━━ GIVEN ENTRIES

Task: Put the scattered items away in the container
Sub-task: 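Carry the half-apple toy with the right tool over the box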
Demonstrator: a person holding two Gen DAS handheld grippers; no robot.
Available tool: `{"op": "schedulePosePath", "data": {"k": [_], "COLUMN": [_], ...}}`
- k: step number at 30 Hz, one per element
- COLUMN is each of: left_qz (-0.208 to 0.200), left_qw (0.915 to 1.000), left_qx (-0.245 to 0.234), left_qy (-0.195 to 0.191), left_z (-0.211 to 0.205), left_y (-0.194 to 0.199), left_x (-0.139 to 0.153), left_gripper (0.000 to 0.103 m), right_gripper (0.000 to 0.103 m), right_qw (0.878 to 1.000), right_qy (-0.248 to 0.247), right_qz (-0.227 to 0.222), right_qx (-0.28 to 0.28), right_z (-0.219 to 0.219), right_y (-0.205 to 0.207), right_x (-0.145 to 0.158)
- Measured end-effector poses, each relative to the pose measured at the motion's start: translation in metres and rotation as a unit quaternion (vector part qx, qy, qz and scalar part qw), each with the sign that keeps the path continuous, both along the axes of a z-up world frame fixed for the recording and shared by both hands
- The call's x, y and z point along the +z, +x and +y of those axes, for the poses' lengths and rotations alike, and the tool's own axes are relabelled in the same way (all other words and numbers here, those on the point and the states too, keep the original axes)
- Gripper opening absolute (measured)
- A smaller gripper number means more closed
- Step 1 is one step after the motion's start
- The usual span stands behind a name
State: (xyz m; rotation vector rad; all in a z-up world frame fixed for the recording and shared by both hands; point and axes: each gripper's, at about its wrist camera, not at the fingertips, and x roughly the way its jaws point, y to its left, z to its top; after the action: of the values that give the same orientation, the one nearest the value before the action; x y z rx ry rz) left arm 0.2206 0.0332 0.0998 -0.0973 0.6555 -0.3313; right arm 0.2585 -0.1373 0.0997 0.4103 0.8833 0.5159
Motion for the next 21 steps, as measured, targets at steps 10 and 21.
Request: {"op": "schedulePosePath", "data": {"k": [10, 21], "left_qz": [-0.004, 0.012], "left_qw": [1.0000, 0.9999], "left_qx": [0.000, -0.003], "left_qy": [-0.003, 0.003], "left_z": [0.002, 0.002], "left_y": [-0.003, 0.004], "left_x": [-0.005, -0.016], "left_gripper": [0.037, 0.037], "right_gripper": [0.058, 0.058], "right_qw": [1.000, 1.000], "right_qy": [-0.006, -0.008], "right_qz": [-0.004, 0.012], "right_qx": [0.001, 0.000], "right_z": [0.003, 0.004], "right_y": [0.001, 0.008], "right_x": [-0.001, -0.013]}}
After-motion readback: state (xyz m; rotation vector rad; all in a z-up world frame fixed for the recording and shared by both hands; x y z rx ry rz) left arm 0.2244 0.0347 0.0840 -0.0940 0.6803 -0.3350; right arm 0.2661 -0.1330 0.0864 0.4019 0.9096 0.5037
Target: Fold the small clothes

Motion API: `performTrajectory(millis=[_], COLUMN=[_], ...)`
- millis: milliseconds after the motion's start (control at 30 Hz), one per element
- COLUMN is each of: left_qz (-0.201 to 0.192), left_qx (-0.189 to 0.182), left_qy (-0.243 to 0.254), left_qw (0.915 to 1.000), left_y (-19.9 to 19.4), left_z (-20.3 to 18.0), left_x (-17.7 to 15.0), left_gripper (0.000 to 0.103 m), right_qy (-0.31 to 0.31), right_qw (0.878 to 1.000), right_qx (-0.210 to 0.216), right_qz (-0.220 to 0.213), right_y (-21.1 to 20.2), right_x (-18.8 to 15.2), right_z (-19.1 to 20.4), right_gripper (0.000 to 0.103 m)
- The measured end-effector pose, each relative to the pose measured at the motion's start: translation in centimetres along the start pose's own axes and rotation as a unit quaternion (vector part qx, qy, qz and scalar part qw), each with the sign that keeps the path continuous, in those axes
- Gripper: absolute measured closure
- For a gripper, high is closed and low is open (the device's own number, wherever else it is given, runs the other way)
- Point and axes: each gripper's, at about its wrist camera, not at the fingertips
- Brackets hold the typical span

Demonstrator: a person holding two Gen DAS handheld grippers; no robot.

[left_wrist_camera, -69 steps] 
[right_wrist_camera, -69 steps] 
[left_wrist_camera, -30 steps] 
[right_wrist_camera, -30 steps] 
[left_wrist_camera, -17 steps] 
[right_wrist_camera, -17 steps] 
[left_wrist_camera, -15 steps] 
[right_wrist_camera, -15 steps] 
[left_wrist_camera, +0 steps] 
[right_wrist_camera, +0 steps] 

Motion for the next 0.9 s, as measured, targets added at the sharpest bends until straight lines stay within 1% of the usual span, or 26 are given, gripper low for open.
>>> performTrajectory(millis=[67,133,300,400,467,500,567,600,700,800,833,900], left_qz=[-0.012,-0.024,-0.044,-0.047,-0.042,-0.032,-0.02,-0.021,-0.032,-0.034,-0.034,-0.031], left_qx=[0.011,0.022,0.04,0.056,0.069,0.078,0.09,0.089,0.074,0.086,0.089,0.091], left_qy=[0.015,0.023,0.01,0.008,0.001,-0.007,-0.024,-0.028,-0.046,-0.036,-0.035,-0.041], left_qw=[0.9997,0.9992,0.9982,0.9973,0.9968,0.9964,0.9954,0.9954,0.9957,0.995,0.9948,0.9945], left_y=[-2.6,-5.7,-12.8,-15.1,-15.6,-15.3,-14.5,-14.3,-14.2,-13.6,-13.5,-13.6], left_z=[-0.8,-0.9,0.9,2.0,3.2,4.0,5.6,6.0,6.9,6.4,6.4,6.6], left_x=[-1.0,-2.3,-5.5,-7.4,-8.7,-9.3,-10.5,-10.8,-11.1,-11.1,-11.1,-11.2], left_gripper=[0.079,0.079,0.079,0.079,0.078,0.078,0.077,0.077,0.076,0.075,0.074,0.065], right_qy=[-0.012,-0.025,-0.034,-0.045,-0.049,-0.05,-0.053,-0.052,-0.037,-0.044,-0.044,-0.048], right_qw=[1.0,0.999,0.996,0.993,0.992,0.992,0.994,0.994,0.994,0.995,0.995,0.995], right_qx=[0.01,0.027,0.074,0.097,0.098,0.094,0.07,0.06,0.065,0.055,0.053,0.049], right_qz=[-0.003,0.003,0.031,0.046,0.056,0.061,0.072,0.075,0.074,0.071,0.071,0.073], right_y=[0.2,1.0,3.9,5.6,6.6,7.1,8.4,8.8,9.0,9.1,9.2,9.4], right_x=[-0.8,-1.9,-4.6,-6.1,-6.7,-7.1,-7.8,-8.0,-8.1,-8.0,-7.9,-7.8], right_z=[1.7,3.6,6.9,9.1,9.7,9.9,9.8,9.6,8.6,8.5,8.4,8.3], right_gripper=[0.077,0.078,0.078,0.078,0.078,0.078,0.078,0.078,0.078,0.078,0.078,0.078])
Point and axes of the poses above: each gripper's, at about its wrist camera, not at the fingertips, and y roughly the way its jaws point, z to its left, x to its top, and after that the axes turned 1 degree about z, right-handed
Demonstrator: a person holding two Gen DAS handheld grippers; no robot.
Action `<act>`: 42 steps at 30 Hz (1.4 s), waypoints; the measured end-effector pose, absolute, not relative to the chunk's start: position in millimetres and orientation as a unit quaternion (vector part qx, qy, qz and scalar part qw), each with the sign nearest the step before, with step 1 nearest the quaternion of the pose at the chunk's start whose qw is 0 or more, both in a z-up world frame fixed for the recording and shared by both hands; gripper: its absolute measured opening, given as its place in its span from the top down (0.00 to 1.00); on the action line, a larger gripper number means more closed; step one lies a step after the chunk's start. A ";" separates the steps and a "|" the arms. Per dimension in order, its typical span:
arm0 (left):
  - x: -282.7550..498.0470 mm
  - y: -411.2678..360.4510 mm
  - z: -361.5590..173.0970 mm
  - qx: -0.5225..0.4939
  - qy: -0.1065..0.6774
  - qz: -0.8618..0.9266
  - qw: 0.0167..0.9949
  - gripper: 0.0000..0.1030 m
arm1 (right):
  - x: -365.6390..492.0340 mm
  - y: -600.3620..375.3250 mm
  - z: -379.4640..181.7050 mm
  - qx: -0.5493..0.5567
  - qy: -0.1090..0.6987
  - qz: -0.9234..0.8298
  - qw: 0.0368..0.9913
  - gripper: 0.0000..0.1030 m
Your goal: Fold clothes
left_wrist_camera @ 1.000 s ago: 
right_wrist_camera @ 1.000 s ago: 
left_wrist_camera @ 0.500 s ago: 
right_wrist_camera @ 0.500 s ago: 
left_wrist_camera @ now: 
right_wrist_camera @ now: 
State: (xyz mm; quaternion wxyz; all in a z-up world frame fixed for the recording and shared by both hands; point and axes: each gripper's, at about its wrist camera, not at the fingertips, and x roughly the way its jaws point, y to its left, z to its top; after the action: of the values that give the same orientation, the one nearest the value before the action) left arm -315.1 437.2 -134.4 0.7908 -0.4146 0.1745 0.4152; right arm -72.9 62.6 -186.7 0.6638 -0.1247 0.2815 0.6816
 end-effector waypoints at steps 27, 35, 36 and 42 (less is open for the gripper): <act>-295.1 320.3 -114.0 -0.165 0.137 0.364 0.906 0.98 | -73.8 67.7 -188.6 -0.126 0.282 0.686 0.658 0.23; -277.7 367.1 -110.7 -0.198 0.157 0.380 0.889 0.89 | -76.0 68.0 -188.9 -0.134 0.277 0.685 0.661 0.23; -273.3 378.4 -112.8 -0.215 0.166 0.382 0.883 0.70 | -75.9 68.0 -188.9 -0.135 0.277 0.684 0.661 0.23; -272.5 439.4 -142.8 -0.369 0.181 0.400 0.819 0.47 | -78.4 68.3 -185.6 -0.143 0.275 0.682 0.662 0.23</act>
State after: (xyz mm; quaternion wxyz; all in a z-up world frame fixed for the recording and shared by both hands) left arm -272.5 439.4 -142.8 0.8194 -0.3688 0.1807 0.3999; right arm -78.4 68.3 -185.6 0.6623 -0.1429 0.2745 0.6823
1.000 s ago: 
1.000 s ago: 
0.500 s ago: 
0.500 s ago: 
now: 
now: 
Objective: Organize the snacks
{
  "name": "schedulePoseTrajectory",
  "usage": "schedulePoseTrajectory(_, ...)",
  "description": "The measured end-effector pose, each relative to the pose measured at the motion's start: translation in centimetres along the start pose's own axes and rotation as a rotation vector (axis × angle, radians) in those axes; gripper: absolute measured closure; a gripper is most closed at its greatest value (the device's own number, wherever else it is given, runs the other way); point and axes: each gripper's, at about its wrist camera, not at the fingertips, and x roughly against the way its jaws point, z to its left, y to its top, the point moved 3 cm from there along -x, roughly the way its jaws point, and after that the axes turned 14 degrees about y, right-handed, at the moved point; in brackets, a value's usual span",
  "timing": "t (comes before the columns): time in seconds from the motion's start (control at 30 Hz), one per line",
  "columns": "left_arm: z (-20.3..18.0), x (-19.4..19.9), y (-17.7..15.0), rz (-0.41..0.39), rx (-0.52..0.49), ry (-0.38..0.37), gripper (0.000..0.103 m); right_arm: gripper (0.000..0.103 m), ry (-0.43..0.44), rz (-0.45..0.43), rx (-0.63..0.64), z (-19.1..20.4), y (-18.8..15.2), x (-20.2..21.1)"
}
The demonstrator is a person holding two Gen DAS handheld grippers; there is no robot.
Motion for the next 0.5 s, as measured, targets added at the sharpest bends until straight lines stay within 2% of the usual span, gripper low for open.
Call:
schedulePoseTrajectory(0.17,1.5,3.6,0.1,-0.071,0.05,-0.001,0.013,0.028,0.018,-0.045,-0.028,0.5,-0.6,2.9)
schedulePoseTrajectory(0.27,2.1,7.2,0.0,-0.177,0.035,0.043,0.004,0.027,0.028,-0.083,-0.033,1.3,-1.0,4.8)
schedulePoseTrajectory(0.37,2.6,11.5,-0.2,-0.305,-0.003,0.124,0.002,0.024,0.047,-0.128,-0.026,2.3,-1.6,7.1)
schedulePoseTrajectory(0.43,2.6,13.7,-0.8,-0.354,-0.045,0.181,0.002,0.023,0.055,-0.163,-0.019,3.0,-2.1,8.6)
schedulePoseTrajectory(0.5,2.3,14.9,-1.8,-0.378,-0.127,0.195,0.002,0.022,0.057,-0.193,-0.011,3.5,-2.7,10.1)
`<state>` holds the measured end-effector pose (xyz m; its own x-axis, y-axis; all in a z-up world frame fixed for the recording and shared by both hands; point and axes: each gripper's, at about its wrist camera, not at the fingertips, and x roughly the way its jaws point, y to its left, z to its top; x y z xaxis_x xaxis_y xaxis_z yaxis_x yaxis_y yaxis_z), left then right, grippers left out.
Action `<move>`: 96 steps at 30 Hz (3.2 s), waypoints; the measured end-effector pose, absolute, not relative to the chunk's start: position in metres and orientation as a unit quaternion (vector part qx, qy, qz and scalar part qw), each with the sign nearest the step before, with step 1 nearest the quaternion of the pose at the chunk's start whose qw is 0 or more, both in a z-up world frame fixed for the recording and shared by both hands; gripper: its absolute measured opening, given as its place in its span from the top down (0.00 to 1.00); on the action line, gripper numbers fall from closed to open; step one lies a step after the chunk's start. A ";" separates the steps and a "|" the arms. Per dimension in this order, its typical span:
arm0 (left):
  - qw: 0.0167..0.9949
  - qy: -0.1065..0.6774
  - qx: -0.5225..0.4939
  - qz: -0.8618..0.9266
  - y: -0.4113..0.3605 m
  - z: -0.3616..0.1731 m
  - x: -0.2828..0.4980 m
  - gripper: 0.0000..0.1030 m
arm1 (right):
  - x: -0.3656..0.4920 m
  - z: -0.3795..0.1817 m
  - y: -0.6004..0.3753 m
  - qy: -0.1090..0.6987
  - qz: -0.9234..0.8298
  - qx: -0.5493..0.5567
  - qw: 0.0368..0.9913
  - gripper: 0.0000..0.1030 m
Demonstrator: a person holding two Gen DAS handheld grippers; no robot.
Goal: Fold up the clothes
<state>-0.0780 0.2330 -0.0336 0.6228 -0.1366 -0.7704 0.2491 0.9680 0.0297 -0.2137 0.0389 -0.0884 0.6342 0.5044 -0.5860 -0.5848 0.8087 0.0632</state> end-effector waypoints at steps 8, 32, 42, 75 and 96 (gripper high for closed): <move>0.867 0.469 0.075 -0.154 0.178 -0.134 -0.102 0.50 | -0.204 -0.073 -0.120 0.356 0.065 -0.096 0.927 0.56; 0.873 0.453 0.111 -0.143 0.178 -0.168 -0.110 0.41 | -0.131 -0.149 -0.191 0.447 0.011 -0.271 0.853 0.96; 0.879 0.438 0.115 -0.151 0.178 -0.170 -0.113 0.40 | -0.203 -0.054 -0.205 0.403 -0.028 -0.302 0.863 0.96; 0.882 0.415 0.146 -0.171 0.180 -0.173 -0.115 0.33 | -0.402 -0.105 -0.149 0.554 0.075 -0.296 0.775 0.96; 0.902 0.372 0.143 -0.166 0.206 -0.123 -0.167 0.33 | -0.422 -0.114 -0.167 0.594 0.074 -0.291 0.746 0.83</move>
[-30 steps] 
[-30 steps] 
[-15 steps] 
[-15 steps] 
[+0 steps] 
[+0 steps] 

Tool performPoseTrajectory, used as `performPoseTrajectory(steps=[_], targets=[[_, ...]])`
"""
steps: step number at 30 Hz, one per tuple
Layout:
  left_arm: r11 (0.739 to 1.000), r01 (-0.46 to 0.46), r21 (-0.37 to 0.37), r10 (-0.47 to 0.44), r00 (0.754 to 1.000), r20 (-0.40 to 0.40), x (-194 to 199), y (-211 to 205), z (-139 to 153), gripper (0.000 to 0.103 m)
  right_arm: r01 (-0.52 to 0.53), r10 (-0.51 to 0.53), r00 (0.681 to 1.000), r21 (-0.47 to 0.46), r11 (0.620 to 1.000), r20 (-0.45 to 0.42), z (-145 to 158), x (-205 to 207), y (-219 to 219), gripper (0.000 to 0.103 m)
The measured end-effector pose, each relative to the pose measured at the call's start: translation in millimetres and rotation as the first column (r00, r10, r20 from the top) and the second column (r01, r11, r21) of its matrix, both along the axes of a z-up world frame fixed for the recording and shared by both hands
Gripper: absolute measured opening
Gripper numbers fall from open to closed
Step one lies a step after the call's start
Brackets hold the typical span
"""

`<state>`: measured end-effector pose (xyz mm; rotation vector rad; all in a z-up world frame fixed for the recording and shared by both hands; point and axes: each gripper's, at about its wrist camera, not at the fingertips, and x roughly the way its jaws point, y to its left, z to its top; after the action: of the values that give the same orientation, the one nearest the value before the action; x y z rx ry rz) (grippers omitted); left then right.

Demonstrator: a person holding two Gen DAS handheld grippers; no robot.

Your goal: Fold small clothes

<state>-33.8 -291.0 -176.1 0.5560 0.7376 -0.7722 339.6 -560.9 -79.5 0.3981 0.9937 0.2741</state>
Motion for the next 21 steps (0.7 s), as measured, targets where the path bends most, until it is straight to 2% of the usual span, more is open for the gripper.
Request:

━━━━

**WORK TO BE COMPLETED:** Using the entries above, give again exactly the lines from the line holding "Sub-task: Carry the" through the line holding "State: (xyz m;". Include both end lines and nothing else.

**TASK RESULT:**
Sub-task: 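Carry the half-apple toy with the right tool over the box
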Demonstrator: a person holding two Gen DAS handheld grippers; no robot.
Available tool: `{"op": "schedulePosePath", "data": {"k": [_], "COLUMN": [_], ...}}`
- k: step number at 30 Hz, one per element
- COLUMN is each of: left_qz (-0.208 to 0.200), left_qw (0.915 to 1.000), left_qx (-0.245 to 0.234), left_qy (-0.195 to 0.191), left_z (-0.211 to 0.205), left_y (-0.194 to 0.199), left_x (-0.139 to 0.153), left_gripper (0.000 to 0.103 m), right_gripper (0.000 to 0.103 m), right_qw (0.878 to 1.000), right_qy (-0.248 to 0.247), right_qz (-0.227 to 0.222), right_qx (-0.28 to 0.28), right_z (-0.219 to 0.219), right_y (-0.205 to 0.207), right_x (-0.145 to 0.158)
- Measured end-effector poses, each relative to the pose measured at the motion's start: translation in metres and rotation as a unit quaternion (vector part qx, qy, qz and scalar part qw), each with the sign that keeps the path continuous, both along the axes of a z-up world frame fixed for the recording and shared by both hands
- The call's x, y and z point along the +z, +x and +y of those axes, for the poses' lengths and rotations alike, and the tool's own axes are relabelled in the same way (all other words and numbers here, those on the point and the states too, keep the original axes)
- Gripper opening absolute (measured)
- A smaller gripper number means more closed
- Step 1 is one step after the motion's start
- The usual span stands behind a name
State: (xyz m; rotation vector rad; all in a z-up world frame fixed for the recording and shared by both hands; point and axes: each gripper's, at about its wrist camera, not at the fingertips, and x roughly the way its jaws point, y to its left, z to its top; after the action: of the values that give the same orientation, the one nearest the value before the action; x y z rx ry rz) left arm 0.2206 0.0332 0.0998 -0.0973 0.6555 -0.3313; right arm 0.2585 -0.1373 0.0997 0.4103 0.8833 0.5159

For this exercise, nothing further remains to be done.